One option for analyzing the effects of a categorical independent variable with more than two values would be to run two-sample t-test for each pair of values of the categorical values. For example, if we had categories A, B, and C, we could run a t-test comparing categories A and B, then run a second t-test comparing categories B and C, and then run a final t-test comparing categories A and C. Aside from being tedious, particularly if you have many possible values for your categories, why is this not the best idea?
This gets back to the concept of type I error that we discussed when we covered hypothesis testing. Type I error is when you reject the null hypothesis when the null hypothesis is true. We control this type of error with our threshold p-value. The lower we set the threshold, the lower the probability that we commit type I error. With our standard threshold of p=0.05, we would have a 5% chance of type I error. But what happens to this error rate if we conduct multiple tests (such as multiple t-tests) on the same data set? The short answer is that it increases. If we have a 5% chance of type I error for each individual test, then the chance of committing type I error on at least one test when we run multiple tests will be higher than 5%. Specifically, the probability will be \(1-(1-\alpha)^m\), where \(\alpha\) is the threshold p-value and \(m\) is the number of tests (this formula is based on our basic laws of probability). Scientists like to be conservative about committing type I error, so we try to avoid running multiple tests and inflating our type I error rate.
ANOVAs are one solution to this problem. With an ANOVA, we run a single test to do an overall comparison across all of our categories. If we find a significant difference in an ANOVA, we can then follow that with pairwise comparisons between the categories to see which specific pair differ from each other.
The general process for an ANOVA is very similar to a t-test. We start by identifying our hypotheses. Then we calculate a test statistic that summarizes the signal (strength of the pattern) and noise (variation) in our data. Finally, we use the test statistic and associated probability distribution to calculate a p-value
Our null and alternative hypotheses for an ANOVA are almost identical to those for a two-sample t-test, with a slight twist in the alternative hypothesis.
Null: The means of all groups are equal.
Alternative: The mean of at least one group is different.
Note the phrasing in the alternative hypothesis. We are not testing whether all of the groups differ from each other, or which specific groups differ from each other. In the ANOVA itself, we are simply testing if at least one group is different.
The test statistic for an ANOVA (the F-statistic) is conceptually similar to the t-statistic that we calculated for t-tests. It is, on the whole, a signal to noise ratio. It tells us how strong the pattern in our data is relative to the amount of variation in our data. The main difference is that when we have more than two groups that we are comparing to each other, the calculations for the signal and noise are slightly more complicated. I won’t provide the full formula for the F-statistic here. We will just go over the general concept.
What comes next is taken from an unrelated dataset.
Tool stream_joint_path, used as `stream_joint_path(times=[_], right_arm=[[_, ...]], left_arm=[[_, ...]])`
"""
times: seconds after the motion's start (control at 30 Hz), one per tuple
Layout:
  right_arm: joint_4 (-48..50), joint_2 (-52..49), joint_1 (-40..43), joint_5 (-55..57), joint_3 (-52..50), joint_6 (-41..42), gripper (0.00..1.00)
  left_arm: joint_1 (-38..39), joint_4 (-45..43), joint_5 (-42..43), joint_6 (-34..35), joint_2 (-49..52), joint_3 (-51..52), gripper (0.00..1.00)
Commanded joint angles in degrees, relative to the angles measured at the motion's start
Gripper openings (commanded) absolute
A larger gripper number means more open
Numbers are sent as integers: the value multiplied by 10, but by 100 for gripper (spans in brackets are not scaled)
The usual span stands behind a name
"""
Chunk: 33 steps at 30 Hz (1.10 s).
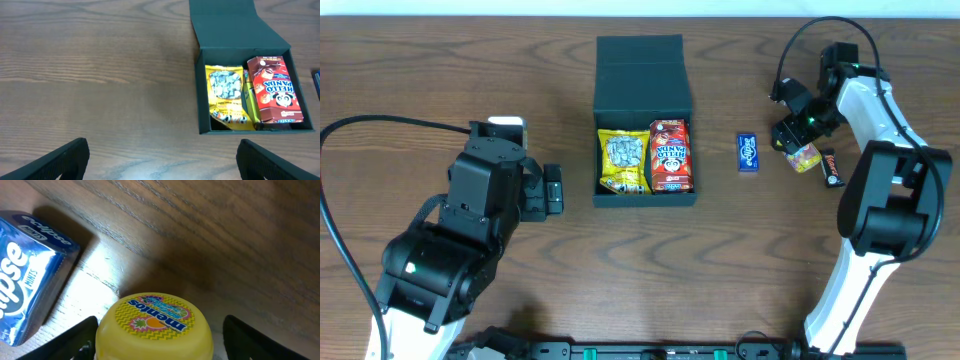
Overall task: Pack container
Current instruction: 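Grasp the yellow Mentos bottle by its cap with the right gripper, then carry the Mentos bottle left and lay it atop the candy bag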
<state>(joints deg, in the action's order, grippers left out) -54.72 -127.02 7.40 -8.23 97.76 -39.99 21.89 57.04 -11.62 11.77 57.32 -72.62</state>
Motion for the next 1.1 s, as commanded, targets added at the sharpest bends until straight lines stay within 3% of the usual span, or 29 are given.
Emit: stream_joint_path(times=[0.0,0.43,0.6,0.7,1.07], right_arm=[[1,-6,-3,6,-4,3,73],[2,-6,-3,8,-4,3,40],[15,-6,-3,7,-4,28,19],[32,-5,-4,7,-2,68,1],[27,31,-58,-4,90,97,1]], left_arm=[[-1,2,-8,-6,0,-11,95],[-1,2,-8,-6,0,-11,95],[-1,2,-8,-6,0,-11,95],[-1,2,-8,-6,0,-11,95],[-1,2,-8,-6,0,-11,95]])
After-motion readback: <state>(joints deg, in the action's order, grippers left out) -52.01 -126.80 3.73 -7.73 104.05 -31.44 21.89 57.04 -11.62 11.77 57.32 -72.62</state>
The F-statistic is essentially a ratio of two variances: the between-group variance and the within-group variance. The numerator for the statistic is the between-group variance. It is a measure of the average difference between the means of each pair of groups. This is our measure of the signal. The bigger the difference in means, the higher the value of the F-statistic. The denominator for the statistic is the within-group variance. It is a measure of the average variance within each group, after accounting for any differences in means. This is our measure of the noise. The lower the variation within each group ,the higher the values of the F-statistic. This aligns with our expectations for what should lead to a statistically-significant result. If we have a stronger pattern and less variation, the F-statistic will be higher, and we will be more likely to get a statistically significant result.
Once you have the F-statistic, the process for calculating the p-value is the same process that we have covered for previous tests. You use a probability distribution (in this case, the F-distribution) to calculate the probability of getting an F-statistic equal to or more extreme that yours, assuming the null hypothesis is true. This is, once again, the p-value, and if the p-value is less than 0.05, you reject the null hypothesis.
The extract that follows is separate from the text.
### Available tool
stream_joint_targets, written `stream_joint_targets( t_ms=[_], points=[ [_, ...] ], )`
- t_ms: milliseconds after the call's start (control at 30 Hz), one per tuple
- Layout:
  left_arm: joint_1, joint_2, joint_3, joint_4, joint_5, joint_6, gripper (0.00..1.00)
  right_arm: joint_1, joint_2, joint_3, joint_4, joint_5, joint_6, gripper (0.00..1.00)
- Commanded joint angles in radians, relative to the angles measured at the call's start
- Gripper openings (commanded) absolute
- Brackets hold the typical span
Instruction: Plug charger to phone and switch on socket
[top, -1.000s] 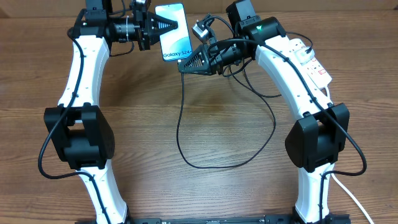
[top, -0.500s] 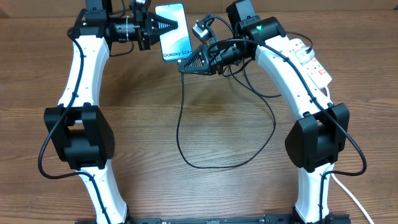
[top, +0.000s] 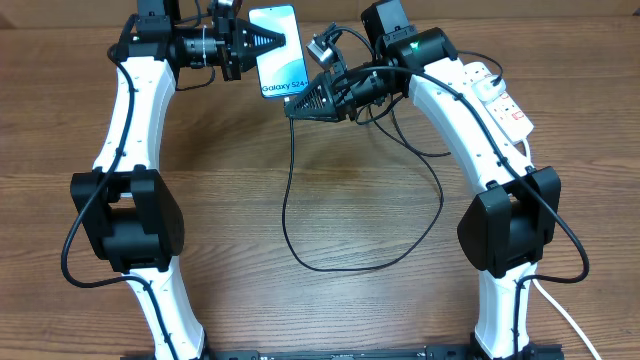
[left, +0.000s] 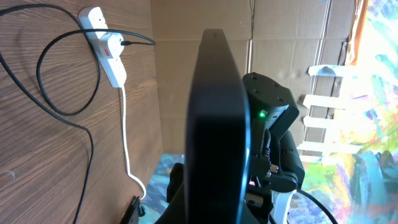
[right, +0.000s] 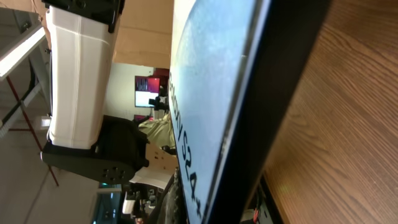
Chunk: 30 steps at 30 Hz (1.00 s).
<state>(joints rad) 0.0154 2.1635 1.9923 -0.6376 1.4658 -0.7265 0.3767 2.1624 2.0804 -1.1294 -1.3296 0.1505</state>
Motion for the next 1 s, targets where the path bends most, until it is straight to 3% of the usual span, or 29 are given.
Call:
stream_joint_targets(
  t_ms=[0,967],
  points=[
    [-0.037,-0.042,0.026,-0.008,0.114,0.016,0.04,0.012,-0.026,0.028,0.028,0.012,0.007,0.04],
    [-0.035,-0.042,0.026,-0.008,0.114,0.042,0.04,0.001,-0.026,0.028,-0.004,-0.026,0.018,0.04]
  ],
)
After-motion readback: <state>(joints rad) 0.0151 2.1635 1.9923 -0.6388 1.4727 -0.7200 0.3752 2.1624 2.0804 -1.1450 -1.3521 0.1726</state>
Like with our other probability distributions for test statistics, the shape of the F-distribution depends on the degrees of freedom. For an ANOVA, we have two degrees of freedom: the between categories degrees of freedom (number of categories - 1) and the within categories degrees of freedom (total sample size - number of categories).
If, when we run an ANOVA, we decide to reject our null hypothesis, meaning there is a significant difference in at least one of the groups, we often want to follow the ANOVA with post-hoc tests, which will do pairwise comparisons between our groups to determine which specific groups differ from the other.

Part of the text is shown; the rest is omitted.